CARMIGGELT, Simon
    
      
    
      
    
      
    De dichter, thuis
    
      
    
      
    Naast telefoon en drenzig kinderleven,
  
wacht hij gedwee op ’t hemels bevel.
Meiregen van ’t woord. Maar kómt ze wel-
    de dame, die dit alles kleur moet geven?
    
      
    
      
    Ook ’s avonds krast hij met zijn pen.
  
Een krekel is hij, die zijn dij bespeelt.
De vogel mijdt de lamp. Wordt soms ´n vette hen,
    die ranzig tokkelt, denkend dat zij kweelt.
    
      
    
      
    Maar dan ontsnapt een snik zijn volle krop
  
en vallen de koralen eensklaps uit de hemel.
Zie, wat beweegt daar tussen stergewemel ?
    Twee duiven dalen neer / twee mussen stijgen op.
    
      
    
      
    Zo vliedt de lange nacht. Zijn brave vrouw
  
vindt hem des morgens bleek naast zijn geweer.
Een schimmenjager met kartonnen speer.
    Een dwerg die kralen rijgt aan ´t galgentouw.
    
      
    
      
    
      
    Later
    
      
    
      
    Later gaan wij naast elkaar,
  
wandelen op de Overtoom,
Drinken zoete melk met room,
    strijken door ons grijs haar.
    
      
    
      
    Zie je ons daar samen lopen?
  
Naast elkaar - zo diep bedaard,
jij een lieve ouwe taart
    ik nog kras - dat is te hopen
    
      
    
      
    Maar al worden we ook wrakken
  
al dat vreselijke snoeven
zal tenminste niet meer hoeven;
    gaar of muf, we zijn gebakken.
    
      
    
      
    En we zeggen: "kijk, de tram"
  
of : "hoor jij die vogel zingen?"
Al die nutteloze dingen,
    want het hoeft niet meer ad rem.
    
      
    
      
    En het hoeft niet meer zo rap,
  
want we moeten nergens heen.
Ach, we wonen toch alleen
    in zo'n rothuis met een trap.
    
      
    
      
    Ik beloof je dat ik dan
  
het attent zijn aan zal leren
En ik zal ook vaak proberen
    of jij nog wel lachen kan.
    
      
    
      
    Lachen als een oude dame
  
die haar zegje heeft gezegd;
die, als zij wordt afgelegd,
    zich voor niemand hoeft te schamen.
    
      
    
      
    Wel, wel, wel, zo zal dat gaan
  
en we sterven heel bedaard,
op een donderdag in maart,
    tegelijk - daar hecht ik aan.
    
      
    
      
    En als onze aardse last
  
met de wereld gaat vergroeien,
zal uit jou een bloempje bloeien,
een viooltje, dat staat vast.
    
      
    
      
    De Amsterdamse kroeg
  
    
      
    Ik hou zo van een oude, Amsterdamse kroeg,
  
die diepe bedstee in het veilig vaderhuis.

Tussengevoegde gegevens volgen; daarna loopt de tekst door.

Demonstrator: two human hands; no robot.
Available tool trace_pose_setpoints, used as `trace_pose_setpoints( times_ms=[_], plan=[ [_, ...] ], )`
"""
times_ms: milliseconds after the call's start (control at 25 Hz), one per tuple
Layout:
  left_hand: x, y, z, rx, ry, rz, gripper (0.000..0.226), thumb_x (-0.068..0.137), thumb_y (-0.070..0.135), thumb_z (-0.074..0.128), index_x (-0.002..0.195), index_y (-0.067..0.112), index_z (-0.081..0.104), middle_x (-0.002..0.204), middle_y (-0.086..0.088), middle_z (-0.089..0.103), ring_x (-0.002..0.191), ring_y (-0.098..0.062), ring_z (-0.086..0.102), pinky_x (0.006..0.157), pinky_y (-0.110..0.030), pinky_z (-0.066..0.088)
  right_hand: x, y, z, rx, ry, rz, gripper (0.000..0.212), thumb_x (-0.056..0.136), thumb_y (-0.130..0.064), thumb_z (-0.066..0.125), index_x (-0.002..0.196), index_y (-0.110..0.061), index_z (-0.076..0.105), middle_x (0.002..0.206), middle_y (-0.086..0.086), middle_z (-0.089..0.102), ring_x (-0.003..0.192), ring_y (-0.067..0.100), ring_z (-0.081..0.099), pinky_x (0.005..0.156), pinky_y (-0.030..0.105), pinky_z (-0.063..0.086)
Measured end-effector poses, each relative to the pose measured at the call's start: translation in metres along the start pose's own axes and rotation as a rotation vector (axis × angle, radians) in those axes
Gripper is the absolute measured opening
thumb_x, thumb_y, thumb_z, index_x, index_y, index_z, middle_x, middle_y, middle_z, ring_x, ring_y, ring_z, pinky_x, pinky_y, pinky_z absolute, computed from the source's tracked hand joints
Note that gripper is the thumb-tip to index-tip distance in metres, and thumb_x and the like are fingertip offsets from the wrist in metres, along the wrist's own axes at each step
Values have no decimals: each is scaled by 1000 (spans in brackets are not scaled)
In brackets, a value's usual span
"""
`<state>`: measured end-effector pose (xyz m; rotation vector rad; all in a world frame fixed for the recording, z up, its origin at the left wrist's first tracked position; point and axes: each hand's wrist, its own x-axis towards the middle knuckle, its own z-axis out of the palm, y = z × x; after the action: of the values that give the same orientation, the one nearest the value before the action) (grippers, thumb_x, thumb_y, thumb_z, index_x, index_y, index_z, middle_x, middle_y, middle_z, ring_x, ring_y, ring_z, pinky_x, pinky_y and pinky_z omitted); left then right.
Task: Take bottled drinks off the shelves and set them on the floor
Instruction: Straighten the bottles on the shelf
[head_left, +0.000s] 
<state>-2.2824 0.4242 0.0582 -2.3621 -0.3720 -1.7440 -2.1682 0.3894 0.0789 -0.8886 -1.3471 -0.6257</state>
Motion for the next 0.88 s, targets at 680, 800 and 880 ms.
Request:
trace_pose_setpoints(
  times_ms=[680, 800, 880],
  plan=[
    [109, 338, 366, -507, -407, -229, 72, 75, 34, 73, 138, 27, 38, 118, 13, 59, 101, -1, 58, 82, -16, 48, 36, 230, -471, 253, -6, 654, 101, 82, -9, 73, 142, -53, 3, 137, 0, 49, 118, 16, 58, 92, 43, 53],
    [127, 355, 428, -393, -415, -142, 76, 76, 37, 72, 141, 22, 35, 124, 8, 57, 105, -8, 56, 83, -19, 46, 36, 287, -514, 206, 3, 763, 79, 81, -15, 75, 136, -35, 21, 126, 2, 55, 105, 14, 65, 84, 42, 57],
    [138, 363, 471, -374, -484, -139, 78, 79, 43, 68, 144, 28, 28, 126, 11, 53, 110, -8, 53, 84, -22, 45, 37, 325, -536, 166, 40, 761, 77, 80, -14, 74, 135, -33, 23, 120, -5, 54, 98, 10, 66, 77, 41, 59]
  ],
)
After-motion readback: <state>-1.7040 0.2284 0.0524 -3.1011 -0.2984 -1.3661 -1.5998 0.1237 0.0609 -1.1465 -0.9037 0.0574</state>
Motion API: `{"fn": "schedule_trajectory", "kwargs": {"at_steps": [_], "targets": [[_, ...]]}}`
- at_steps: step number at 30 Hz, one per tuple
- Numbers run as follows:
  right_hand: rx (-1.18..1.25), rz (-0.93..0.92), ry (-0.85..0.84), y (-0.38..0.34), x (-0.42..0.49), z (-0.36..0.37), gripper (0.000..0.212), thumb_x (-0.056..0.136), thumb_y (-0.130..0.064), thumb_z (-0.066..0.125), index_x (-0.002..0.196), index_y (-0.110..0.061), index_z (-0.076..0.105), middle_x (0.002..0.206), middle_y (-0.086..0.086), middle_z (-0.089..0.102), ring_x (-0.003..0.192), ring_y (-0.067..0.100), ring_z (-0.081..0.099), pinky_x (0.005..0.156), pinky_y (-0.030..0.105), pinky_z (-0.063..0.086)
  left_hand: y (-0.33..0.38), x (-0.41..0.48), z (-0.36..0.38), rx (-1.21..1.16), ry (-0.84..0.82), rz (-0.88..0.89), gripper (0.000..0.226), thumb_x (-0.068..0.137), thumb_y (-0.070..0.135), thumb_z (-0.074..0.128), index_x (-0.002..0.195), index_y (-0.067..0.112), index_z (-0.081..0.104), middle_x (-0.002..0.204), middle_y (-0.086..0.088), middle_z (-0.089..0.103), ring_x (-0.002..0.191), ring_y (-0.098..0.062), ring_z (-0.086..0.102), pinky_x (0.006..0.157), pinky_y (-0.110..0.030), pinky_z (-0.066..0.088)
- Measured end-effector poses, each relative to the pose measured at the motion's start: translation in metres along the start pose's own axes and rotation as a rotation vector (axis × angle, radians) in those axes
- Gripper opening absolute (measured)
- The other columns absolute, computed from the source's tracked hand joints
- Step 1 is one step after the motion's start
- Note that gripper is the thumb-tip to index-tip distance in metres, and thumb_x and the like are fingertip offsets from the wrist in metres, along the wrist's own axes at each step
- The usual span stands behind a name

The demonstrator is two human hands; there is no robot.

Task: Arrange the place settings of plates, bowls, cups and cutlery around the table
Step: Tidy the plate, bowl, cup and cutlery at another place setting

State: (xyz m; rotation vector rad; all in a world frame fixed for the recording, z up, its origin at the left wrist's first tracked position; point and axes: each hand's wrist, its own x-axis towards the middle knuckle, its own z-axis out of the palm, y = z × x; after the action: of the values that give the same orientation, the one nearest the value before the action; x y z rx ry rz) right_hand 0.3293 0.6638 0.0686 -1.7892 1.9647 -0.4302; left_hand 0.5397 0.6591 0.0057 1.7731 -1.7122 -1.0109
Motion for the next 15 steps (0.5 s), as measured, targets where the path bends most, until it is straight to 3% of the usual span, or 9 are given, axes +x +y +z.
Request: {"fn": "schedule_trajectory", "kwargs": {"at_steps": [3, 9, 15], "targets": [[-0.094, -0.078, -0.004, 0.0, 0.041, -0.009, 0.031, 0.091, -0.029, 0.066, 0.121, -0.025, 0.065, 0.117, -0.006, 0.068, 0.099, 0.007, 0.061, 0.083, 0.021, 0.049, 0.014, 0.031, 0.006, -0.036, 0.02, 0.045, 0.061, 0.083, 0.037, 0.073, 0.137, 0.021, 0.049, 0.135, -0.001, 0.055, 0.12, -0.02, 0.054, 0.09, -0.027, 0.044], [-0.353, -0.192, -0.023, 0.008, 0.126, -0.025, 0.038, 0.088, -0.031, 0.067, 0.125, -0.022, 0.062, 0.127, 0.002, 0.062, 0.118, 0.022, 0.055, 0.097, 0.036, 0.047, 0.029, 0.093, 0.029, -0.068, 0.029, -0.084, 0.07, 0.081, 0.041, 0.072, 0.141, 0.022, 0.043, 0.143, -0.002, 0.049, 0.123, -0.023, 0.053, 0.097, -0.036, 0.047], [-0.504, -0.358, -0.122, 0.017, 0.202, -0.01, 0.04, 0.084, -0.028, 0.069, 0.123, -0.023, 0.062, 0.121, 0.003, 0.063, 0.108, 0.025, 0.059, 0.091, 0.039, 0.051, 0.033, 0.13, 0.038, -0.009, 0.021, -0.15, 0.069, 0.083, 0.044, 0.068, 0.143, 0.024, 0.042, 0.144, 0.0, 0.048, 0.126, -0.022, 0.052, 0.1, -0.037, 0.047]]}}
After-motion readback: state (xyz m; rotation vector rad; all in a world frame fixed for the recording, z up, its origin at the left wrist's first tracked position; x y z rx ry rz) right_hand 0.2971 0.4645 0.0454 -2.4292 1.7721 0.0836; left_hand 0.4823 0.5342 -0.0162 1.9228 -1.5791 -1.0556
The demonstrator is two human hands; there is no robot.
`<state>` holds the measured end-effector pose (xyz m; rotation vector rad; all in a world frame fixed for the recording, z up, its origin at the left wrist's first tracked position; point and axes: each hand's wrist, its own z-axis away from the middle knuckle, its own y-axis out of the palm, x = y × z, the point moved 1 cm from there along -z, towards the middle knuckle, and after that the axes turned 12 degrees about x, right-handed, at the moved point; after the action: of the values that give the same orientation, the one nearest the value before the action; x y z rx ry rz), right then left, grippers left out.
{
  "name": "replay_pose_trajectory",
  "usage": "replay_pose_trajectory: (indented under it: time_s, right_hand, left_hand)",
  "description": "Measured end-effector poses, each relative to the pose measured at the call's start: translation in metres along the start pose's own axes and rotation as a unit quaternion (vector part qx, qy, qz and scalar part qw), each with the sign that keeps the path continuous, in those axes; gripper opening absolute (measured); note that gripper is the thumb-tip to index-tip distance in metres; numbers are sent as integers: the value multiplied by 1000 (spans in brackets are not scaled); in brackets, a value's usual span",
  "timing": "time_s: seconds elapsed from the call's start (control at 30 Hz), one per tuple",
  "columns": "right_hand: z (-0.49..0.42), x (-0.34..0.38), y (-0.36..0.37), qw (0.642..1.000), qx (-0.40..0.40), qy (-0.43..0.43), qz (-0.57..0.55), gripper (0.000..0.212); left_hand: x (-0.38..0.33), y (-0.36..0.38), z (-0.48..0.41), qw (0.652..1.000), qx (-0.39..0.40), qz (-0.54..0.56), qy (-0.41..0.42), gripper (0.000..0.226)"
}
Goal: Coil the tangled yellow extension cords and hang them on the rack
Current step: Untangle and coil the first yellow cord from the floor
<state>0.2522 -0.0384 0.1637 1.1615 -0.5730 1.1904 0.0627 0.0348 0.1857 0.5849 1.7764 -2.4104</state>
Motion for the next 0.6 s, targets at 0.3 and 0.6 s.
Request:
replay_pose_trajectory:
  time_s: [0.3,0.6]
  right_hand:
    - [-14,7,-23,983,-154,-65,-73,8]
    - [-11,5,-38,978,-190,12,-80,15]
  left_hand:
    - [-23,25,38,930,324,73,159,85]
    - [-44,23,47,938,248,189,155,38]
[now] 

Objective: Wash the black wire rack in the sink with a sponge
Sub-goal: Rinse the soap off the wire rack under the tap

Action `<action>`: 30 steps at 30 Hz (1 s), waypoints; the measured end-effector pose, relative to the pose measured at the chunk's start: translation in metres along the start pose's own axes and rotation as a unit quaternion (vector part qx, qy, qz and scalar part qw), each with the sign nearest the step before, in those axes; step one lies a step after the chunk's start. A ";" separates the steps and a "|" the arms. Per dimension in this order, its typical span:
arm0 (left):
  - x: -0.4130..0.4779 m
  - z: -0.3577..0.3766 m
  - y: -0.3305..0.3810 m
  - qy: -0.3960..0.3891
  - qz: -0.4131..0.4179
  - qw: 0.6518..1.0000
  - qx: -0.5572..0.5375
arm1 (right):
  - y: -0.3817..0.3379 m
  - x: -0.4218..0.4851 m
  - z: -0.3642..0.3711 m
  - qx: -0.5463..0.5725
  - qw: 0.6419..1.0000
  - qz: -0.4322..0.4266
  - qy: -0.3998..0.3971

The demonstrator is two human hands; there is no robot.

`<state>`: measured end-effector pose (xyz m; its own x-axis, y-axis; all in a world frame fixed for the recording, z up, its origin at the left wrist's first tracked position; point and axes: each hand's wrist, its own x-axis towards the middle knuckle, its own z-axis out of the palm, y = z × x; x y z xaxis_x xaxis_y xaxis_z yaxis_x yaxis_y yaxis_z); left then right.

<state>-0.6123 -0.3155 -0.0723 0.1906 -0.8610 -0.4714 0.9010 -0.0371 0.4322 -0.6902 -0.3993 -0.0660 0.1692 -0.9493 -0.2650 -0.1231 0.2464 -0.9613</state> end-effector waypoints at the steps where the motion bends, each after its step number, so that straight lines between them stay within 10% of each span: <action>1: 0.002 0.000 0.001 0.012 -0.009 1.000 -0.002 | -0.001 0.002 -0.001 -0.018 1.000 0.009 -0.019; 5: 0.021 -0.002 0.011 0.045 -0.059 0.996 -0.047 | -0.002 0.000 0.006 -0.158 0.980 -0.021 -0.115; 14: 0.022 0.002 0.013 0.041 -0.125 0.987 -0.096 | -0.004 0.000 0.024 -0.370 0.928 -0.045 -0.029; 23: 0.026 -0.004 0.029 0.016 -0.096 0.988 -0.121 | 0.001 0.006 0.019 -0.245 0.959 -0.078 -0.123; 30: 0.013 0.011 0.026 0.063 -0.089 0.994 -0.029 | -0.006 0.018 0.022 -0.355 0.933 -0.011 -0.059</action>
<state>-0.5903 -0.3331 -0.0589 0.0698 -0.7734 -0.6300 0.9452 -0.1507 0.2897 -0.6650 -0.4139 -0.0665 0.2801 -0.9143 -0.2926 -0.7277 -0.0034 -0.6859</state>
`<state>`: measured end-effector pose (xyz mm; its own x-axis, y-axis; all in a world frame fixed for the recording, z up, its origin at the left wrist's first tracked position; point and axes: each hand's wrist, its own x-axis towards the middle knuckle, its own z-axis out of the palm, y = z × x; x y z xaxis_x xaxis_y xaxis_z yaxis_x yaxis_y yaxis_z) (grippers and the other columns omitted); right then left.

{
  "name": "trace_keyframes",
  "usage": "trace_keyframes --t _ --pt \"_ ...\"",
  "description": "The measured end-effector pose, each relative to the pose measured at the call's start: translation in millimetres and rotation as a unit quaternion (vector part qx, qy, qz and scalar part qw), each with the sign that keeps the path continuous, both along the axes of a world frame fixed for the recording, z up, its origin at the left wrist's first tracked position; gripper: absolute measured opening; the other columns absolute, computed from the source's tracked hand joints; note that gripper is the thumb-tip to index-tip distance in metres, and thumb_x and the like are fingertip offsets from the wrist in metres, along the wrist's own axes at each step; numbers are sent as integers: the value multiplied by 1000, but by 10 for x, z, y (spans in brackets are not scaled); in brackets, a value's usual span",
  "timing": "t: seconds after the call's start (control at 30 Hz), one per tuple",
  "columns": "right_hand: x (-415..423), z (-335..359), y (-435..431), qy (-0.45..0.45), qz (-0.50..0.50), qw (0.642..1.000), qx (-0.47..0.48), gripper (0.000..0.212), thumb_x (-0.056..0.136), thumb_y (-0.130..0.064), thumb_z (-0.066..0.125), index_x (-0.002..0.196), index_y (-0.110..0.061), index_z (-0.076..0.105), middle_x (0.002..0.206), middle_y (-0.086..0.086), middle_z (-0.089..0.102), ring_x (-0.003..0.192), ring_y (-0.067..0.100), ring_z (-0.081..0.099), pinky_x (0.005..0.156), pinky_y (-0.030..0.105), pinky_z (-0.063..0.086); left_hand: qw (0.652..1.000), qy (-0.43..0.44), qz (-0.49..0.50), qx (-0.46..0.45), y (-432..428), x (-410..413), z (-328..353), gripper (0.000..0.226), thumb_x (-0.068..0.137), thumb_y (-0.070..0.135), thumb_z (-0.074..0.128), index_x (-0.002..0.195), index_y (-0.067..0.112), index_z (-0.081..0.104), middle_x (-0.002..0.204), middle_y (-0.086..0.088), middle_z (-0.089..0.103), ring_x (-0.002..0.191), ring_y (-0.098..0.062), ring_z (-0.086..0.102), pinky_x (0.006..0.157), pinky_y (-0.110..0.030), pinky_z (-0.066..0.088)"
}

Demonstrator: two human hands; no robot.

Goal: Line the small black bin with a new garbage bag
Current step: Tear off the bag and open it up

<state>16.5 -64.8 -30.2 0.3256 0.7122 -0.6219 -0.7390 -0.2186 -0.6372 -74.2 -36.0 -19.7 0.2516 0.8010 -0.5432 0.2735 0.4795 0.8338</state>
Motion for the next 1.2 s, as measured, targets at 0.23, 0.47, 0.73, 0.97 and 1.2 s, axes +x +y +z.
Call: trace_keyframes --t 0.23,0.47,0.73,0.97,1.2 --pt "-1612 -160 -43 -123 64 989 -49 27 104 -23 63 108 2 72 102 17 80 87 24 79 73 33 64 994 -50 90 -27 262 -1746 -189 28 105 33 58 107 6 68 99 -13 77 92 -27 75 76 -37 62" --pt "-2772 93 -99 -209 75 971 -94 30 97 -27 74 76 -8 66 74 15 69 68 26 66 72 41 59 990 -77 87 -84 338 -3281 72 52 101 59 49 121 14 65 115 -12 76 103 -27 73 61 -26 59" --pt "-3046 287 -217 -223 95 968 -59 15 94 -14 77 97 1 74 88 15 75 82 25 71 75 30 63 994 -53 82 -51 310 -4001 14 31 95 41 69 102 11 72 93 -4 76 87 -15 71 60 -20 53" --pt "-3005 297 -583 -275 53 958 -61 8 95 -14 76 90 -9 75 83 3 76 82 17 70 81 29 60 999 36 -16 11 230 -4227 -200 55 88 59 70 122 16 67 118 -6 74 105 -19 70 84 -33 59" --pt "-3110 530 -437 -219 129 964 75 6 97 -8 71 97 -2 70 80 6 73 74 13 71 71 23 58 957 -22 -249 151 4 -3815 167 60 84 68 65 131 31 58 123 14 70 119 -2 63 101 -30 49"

Hier is het 's winters warm en 's zomers pluis.
Hier krijg je vaak te veel en nooit genoeg.
    
      
    Ik hou zo van de plompe, Nederlandse mannen
  
die, ernstig drinkend, diepe onzin zeggen
en met een vage glimlach weten uit te leggen
waarom zij door het leven zijn verbannen.
    
      
    Ik hou zo van de zware, moedeloze kastelein
  
die, met de blik van een verschopte herdershond,
het kleine glas tilt naar zijn grote mond.
Hij is mijn trouwe vriend - dat móét hij zijn.
    
      
    Ik hou zo van de rafelige, oude vrouwen,
  
die voor wat losse centen hier een glimlach kopen
en dan, conspiratief, weer naar hun krotje lopen,
het flesje vol, om verder voort te bouwen.
    
      
    Ik hou zo van de afgetrapte honden
  
die roerloos wachten naast des meesters voet,
tot hij, uit armoe, weer de straat op moet
met balsem op zijn alledaagse wonden.
    
      
    Ik hou zo van het fonkelende drinken
  
en het ‘nou ja’, dat in je hart ontluikt.
Klein wordt de wereld, als je wat gebruikt,
omdat de verten in het niets verzinken.
    
      
    Ik hou zo van het eenzaam doch omringd
  
zitten te staren naar een tijd, die was.
en langzaam doodbloedt in het spiegelglas.
Hoor 't stemmenkoor, dat Willem Kloos bezingt.
    
      
    Ik hou zo van een oude, Amsterdamse kroeg
  
en van het zwijgend met gedachten spelen.
Alleen, het sluitingsuur, voor mij en velen,
komt steeds te laat en altijd weer te vroeg.